What the task requires: Tally every line of the material that includes "wooden", then give the tally and nothing else.

Data to examine:
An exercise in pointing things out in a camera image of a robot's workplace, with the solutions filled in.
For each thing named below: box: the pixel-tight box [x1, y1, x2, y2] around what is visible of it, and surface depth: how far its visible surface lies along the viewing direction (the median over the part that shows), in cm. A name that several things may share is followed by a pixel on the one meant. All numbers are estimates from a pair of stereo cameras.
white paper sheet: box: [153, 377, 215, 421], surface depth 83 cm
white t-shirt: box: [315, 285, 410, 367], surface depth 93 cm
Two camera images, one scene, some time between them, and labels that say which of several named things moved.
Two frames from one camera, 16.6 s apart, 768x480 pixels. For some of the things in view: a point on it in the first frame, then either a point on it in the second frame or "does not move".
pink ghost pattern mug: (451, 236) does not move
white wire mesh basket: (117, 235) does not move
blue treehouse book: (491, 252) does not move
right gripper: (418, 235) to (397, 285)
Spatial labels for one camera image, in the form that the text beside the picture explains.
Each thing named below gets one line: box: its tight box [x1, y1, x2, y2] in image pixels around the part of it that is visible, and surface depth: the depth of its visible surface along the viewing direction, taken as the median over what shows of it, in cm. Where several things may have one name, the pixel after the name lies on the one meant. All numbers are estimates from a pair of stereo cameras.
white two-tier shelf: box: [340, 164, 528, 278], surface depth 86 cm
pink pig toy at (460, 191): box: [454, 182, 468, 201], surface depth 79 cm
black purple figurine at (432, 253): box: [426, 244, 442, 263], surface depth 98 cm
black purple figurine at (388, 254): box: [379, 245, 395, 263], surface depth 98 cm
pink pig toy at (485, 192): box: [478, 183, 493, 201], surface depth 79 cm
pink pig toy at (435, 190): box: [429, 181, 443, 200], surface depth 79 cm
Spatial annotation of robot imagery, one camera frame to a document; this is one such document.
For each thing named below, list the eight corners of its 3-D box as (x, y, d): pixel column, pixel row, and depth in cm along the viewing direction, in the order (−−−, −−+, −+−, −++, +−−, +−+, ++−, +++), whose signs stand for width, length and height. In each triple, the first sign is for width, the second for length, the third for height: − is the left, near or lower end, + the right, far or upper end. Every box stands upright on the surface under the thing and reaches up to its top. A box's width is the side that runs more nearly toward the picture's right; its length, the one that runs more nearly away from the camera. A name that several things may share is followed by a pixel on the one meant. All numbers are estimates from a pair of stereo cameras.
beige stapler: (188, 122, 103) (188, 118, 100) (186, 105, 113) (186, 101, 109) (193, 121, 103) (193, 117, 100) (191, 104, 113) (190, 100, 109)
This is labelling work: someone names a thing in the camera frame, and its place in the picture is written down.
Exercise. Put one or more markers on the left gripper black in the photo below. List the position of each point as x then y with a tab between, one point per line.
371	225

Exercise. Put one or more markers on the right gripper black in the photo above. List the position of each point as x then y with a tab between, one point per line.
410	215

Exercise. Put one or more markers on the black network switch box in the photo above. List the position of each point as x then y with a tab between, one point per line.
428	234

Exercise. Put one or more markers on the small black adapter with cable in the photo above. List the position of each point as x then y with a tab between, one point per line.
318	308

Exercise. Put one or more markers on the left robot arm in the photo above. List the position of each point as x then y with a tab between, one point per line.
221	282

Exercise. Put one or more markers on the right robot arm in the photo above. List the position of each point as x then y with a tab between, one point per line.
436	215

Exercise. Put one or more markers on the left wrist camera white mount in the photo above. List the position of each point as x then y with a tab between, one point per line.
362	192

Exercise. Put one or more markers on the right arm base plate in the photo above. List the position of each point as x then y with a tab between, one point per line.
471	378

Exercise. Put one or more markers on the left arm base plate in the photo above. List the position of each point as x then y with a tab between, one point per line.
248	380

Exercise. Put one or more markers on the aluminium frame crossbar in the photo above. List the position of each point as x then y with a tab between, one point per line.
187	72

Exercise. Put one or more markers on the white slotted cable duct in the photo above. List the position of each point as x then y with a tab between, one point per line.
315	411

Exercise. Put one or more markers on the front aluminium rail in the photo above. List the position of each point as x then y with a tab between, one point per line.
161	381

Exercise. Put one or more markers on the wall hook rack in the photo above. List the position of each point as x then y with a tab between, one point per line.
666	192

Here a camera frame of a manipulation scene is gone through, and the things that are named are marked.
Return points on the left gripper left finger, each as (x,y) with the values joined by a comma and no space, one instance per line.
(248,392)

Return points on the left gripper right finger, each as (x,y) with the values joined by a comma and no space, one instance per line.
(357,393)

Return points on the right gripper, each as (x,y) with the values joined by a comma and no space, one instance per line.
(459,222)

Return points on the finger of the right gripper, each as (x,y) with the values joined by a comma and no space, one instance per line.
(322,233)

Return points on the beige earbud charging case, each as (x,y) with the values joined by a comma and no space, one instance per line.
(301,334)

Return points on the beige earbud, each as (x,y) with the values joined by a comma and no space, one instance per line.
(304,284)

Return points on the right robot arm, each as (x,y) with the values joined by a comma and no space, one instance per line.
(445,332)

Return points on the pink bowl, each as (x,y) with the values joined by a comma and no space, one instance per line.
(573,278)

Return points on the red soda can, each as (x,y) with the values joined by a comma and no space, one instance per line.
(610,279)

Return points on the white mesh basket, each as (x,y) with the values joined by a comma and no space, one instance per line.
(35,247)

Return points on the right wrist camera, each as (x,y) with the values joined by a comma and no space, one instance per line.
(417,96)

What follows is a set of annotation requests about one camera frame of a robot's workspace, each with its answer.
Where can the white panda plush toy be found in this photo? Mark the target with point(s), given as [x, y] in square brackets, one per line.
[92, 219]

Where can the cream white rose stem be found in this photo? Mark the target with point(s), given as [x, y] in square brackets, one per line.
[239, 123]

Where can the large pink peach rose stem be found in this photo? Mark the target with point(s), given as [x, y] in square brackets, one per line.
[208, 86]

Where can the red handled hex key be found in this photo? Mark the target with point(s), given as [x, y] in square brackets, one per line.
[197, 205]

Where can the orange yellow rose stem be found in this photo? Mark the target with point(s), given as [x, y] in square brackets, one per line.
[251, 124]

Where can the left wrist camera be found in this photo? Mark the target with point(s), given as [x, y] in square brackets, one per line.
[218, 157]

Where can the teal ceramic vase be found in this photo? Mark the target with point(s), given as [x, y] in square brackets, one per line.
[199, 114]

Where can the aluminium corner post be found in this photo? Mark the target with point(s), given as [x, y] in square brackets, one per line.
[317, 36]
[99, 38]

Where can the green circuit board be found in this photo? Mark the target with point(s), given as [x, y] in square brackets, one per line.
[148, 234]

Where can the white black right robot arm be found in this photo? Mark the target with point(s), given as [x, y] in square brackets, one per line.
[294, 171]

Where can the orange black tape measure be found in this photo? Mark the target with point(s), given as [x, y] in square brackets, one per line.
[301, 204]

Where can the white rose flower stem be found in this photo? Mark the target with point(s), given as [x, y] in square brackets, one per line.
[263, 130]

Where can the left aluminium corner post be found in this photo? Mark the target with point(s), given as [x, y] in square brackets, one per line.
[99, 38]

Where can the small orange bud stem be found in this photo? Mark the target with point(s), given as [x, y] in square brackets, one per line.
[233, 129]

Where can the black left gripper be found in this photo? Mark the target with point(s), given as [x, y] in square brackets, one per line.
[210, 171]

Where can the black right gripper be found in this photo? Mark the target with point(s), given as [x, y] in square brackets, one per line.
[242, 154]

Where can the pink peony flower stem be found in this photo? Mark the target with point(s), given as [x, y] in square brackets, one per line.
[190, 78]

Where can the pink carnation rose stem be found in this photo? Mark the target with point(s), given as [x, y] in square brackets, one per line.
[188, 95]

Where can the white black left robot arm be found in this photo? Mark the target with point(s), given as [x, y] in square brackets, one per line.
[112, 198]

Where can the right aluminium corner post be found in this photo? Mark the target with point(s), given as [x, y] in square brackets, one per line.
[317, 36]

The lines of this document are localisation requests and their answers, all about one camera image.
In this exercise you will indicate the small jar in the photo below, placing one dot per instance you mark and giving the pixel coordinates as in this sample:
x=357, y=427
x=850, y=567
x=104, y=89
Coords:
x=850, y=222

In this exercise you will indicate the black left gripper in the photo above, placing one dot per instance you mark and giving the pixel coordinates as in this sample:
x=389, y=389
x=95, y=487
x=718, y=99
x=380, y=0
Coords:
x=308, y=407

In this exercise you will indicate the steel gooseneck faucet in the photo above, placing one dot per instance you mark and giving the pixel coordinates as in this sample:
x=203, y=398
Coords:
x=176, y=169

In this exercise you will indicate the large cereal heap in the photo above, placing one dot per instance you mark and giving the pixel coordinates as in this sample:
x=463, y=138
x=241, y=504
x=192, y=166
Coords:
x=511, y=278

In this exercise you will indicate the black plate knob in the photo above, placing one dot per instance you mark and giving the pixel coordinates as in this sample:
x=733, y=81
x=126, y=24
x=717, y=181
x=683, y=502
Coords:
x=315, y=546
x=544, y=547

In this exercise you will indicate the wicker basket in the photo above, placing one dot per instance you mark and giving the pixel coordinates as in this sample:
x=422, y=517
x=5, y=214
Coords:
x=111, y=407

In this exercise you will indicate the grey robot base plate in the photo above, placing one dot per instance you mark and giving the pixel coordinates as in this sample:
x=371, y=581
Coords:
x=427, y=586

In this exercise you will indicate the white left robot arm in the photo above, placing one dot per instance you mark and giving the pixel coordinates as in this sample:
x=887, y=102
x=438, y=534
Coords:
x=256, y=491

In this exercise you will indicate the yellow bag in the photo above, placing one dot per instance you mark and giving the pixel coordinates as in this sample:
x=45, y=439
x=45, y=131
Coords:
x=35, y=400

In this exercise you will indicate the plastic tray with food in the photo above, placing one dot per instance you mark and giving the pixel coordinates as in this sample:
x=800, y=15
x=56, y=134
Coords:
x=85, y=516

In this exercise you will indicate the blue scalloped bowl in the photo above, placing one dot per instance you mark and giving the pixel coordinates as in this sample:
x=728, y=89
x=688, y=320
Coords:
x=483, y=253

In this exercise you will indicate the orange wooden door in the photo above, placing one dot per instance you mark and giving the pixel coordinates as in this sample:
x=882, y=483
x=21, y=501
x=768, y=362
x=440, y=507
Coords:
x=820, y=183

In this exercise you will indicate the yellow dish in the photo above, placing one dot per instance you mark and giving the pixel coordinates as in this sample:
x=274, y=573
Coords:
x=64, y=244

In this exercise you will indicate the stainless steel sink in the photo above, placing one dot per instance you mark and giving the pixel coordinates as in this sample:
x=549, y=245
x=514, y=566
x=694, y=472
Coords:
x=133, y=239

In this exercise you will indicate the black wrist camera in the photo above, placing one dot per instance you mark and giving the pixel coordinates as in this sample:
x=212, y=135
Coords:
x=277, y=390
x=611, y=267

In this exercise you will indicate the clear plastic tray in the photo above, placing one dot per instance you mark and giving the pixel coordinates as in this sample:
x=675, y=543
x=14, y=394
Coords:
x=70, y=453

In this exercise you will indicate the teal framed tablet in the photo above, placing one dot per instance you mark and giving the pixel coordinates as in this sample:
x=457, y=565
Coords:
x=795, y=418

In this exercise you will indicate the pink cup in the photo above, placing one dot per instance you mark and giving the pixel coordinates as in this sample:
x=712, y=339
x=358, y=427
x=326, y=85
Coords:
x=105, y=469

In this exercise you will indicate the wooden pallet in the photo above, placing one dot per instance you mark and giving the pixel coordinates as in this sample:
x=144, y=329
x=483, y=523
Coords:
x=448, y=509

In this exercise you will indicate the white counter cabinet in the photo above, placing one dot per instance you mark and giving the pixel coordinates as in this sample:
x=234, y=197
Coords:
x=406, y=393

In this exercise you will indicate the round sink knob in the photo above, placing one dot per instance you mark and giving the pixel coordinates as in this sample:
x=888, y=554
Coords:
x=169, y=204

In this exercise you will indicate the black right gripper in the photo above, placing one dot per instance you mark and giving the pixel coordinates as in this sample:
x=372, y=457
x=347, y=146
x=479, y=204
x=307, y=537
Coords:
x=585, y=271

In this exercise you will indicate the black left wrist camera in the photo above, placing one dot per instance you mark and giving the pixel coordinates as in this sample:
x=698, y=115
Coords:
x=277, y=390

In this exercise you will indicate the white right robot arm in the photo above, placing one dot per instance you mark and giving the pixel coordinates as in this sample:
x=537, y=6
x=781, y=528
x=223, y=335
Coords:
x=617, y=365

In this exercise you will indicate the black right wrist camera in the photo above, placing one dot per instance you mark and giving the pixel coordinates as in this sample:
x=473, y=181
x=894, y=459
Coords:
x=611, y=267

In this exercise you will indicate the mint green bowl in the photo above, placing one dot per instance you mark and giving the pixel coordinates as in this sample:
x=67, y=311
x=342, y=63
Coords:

Expected answer: 2